Every line below needs to be reproduced exactly.

------ DATASET SECTION ------

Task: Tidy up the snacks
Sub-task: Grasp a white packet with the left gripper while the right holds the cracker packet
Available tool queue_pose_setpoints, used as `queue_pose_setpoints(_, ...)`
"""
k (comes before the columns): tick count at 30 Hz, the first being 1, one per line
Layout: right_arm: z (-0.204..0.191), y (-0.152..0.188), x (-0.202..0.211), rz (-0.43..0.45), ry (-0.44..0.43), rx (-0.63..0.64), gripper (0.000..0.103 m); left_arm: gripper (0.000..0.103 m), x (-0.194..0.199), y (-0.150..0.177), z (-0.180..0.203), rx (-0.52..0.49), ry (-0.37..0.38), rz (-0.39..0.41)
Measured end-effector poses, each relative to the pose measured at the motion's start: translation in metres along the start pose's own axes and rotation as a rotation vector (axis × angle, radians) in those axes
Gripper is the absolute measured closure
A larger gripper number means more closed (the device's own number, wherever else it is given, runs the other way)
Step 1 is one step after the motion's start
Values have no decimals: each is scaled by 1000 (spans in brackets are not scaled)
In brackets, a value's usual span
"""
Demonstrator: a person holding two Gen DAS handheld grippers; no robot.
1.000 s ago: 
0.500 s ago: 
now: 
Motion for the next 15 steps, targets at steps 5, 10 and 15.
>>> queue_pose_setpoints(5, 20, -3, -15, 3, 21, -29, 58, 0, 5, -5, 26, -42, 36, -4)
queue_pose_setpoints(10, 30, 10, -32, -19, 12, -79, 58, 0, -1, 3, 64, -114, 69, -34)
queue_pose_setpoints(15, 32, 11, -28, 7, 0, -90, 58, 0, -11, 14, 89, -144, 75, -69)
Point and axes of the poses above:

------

* _RESULT OF THE TASK_:
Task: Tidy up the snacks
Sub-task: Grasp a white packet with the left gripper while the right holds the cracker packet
Available tool queue_pose_setpoints, used as `queue_pose_setpoints(_, ...)`
"""
k (comes before the columns): tick count at 30 Hz, the first being 1, one per line
Layout: right_arm: z (-0.204..0.191), y (-0.152..0.188), x (-0.202..0.211), rz (-0.43..0.45), ry (-0.44..0.43), rx (-0.63..0.64), gripper (0.000..0.103 m); left_arm: gripper (0.000..0.103 m), x (-0.194..0.199), y (-0.150..0.177), z (-0.180..0.203), rx (-0.52..0.49), ry (-0.37..0.38), rz (-0.39..0.41)
Measured end-effector poses, each relative to the pose measured at the motion's start: translation in metres along the start pose's own axes and rotation as a rotation vector (axis × angle, radians) in those axes
Gripper is the absolute measured closure
A larger gripper number means more closed (the device's own number, wherever else it is given, runs the other way)
Step 1 is one step after the motion's start
Values have no decimals: each is scaled by 1000 (spans in brackets are not scaled)
In brackets, a value's usual span
"""
Demonstrator: a person holding two Gen DAS handheld grippers; no robot.
1.000 s ago: 
0.500 s ago: 
now: 
Motion for the next 15 steps, targets at steps 5, 10 and 15.
>>> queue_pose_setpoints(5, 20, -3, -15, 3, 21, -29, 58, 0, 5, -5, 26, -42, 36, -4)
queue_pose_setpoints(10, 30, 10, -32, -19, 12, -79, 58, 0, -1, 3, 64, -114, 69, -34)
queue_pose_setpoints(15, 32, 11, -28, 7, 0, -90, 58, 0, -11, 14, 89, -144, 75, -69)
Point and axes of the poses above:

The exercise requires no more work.